By Devon Wendell
Patty Farmer’s insightful book, Playboy Swings: How Hugh Hefner and Playboy Changed the Face of Music, tells the story of how Hugh Hefner changed the way jazz and American music were perceived and accepted by an ever changing culture. The intellectual male “jet setters” were Hefner’s initial target audience but “Hef” attracted much more than horny, rich, cocktail swilling, college educated male liberals. He was able to connect with people of all social and economic backgrounds who were seekers of both knowledge and culture.
It’s fascinating to learn how hard Hefner had to work to get Playboy magazine off the ground. He initially wanted to name the magazine “Stage Party,” He could not have gotten the magazine published in 1954 without the help of Victor Lownes of HMH Publishing Company. (Lownes contributes a heartfelt forward to the book.) Chicago jazz clubs were among the first to promote it.
The very first issue of Playboy magazine featured an illustrated article of the Dorsey Brothers . “Hef’s” first “Sweetheart of the Month” was none other than Marilyn Monroe. We get plenty of the same glitz, glamour, girls, and movie stars in Playboy Swings, but the core focus of the book is on the music.
The initial Playboy Jazz Festival took place at Chicago Stadium on August 7th-9th in 1959. Yes, it was a 3 day festival then. The original choice for the event was rejected by Soldier Field and Stockyards Arena, reportedly due to pressures from the Catholic Church.
The lineup was a who’s who of jazz. It included such pioneers as Count Basie And His Orchestra, The Dave Brubeck Quartet, Dizzy Gillespie, Kai Winding, Julian “Cannonball” Adderley’s Quintet, Miles Davis, Jim Hall, Oscar Peterson and His Trio featuring Ray Brown and Ed Thigpen, Louis Armstrong with Ella Fitzgerald, Coleman Hawkins, Cab Calloway, Sonny Rollins, Red Nichols, Duke Ellington, and Jack Teagarden.
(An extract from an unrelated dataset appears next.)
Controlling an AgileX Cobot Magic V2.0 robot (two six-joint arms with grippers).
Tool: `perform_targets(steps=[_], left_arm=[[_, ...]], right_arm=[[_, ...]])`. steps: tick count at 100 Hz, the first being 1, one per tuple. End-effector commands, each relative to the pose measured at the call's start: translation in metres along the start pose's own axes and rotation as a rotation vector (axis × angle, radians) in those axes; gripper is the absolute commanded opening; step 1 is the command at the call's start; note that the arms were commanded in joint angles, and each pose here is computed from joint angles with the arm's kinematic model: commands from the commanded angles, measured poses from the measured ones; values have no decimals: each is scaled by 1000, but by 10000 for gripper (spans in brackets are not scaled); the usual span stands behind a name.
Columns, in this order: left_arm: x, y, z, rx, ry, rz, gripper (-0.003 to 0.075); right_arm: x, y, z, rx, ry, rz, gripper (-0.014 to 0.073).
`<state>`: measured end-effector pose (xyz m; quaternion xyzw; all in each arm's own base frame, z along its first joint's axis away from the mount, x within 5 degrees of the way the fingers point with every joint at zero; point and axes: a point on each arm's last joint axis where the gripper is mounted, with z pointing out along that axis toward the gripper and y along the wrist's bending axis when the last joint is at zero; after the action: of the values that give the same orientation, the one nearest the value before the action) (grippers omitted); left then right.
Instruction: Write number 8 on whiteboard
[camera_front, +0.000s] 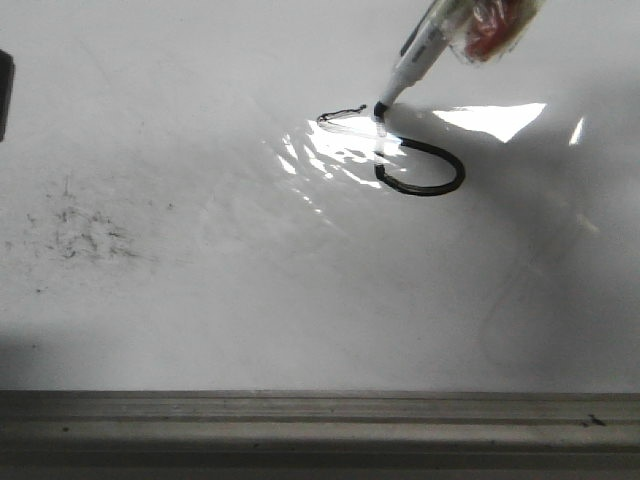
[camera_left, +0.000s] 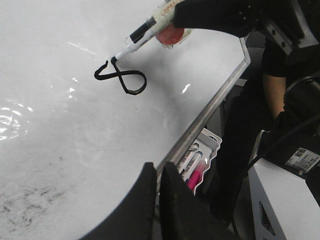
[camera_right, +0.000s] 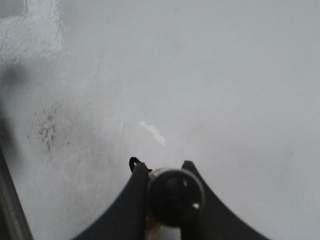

One of the most poignant moments of the book is a humble Sonny Rollins’ loving account of Playboy’s first Jazz Festival. George Wein, Founder of The Newport Jazz Festival, contributes a fascinating introduction to the book. He helped to organize the second Playboy Jazz Festival at The Hollywood Bowl along with Darlene Chan. There was a twenty year lapse between the first and second Playboy Jazz Festivals when it moved to The Hollywood Bowl in 1979, where it still resides each year to this day.
What makes this book so wonderful is the way Farmer’s vividly descriptive language takes the reader back on a journey through a time and place populated by the rich and the famous. It brings to life not just the original Playboy Jazz Festivals, but the whole scene: the Playboy Clubs, “Lanie’s Room” (Lanie Kazan’s designated Playboy Room at The Los Angeles Club), Playboy After Dark, and through all of Hefner’s passionate business ventures and relationships.
There are terrific photos of “Hef” with Louis Armstrong and Ella Fitzgerald, plus one of Sarah Vaughan surrounded by two Playboy Bunnies in 1961. Many of the frequent patrons of the Playboy Clubs were movie stars who truly cared about the music and the culture. Hugh Hefner was at the helm, steering the ship as the times changed, having a blast and sometimes struggling through it all.
Playboy Swings: How Hugh Hefner and Playboy Changed the Face Of Music is not only informative and thought provoking, but it’s also a true labor of love by Patty Farmer. It’s essential reading for jazz and history buffs alike.